SMT, SkyCam Team Up To Tackle Saturday’s Titans-Patriots Game From Every Angle

Play-marking system, dual aerial cameras will combine for enhanced player tracking

The Tennessee Titans travel to New England this weekend to take on the reigning Super Bowl champions in the AFC Divisional Round. To capture the action on the gridiron from every angle, CBS Sports will rely on dual SkyCam WildCat aerial camera systems with SMT’s Next Gen Tele and play-marking systems, as well as its virtual 1st & Ten line.

A look at SMT’s graphics on SkyCam during last week’s AFC Wild Card game between the Buffalo Bills and Jacksonville Jaguars.

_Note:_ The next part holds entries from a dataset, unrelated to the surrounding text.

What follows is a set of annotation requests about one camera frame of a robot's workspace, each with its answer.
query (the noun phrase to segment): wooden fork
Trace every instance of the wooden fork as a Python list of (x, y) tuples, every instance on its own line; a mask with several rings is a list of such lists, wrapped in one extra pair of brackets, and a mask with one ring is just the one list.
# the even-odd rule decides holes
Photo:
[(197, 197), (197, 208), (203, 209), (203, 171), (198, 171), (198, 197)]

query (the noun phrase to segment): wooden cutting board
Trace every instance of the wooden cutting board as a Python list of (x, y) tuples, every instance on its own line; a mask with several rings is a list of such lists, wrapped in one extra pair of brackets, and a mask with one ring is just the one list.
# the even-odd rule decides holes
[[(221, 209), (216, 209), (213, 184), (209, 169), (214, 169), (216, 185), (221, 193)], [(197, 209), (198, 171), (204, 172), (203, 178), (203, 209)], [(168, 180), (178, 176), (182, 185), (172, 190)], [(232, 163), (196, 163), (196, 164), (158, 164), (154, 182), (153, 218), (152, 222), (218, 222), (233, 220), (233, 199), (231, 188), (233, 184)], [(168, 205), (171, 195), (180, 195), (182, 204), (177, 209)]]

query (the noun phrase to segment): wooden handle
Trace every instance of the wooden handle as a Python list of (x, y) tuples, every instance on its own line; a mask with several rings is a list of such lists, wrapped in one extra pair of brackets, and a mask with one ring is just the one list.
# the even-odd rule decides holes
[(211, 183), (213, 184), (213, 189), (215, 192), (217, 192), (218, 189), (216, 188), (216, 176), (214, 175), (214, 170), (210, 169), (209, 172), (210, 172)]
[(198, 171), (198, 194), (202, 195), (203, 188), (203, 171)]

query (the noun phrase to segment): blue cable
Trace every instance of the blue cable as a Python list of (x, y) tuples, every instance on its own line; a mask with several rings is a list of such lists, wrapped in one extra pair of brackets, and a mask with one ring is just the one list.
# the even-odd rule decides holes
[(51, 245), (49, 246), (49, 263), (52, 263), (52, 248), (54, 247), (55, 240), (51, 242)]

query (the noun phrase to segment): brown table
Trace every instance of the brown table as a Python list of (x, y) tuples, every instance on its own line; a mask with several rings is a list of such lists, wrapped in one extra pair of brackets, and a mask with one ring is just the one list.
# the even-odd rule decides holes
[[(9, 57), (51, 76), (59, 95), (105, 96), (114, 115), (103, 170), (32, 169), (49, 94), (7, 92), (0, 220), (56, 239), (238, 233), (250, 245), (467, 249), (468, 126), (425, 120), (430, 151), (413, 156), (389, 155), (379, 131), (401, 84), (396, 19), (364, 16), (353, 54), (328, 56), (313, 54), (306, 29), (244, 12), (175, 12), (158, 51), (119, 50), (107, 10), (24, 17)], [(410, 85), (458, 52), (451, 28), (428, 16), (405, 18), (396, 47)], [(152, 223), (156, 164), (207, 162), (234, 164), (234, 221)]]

The Next Gen Tele System, which debuted during last year’s AFC Divisional Round, channels the NFL’s Next Gen Stats (NGS) data into an enhanced player-tracking telestrator. Combined with SMT’s proprietary play-marking system, which enables rendering of four virtual-player routes on the SkyCam video and its virtual 1st & Ten line, Next Gen Tele System provides a multitude of options for on-screen graphics that CBS Sports talent can leverage to better tell the story of the game.

“From a production standpoint, everything is about storytelling and conveying the story behind the game,” says Robbie Louthan, VP, client services and systems, SMT. “It’s handled in many different ways, but one way is obviously graphics. The advantage there is, you’re able to tell relevant, compelling information in a quick and succinct way without having to have the talent verbalize it to [viewers]. When you can get it reduced down to a graphic that is relevant to the viewer, you’re guaranteeing that the information you want to convey is being handled in a very quick, succinct manner, because there’s very short time frame between plays.”

During Saturday’s game, SkyCam will focus the lower camera system on the actual game play at the line of scrimmage, showing the quarterback’s point of view. The upper system will provide more of a tactical, “all 22” look at the field. Both systems will feature SMT graphics that enhance their respective camera angles and roles.

“Our camera angle creates a view that helps tell the story better than other camera angles,” explains Stephen Wharton, CTO, SkyCam. “Our view just establishes the storytelling for those graphics better than any other camera can, and then, when you add the motion that our camera brings with it, it makes those graphics — whether NGS, routes, and lines or first-down markers —- get placed very well within the angle of the shot, so that that story is being told.”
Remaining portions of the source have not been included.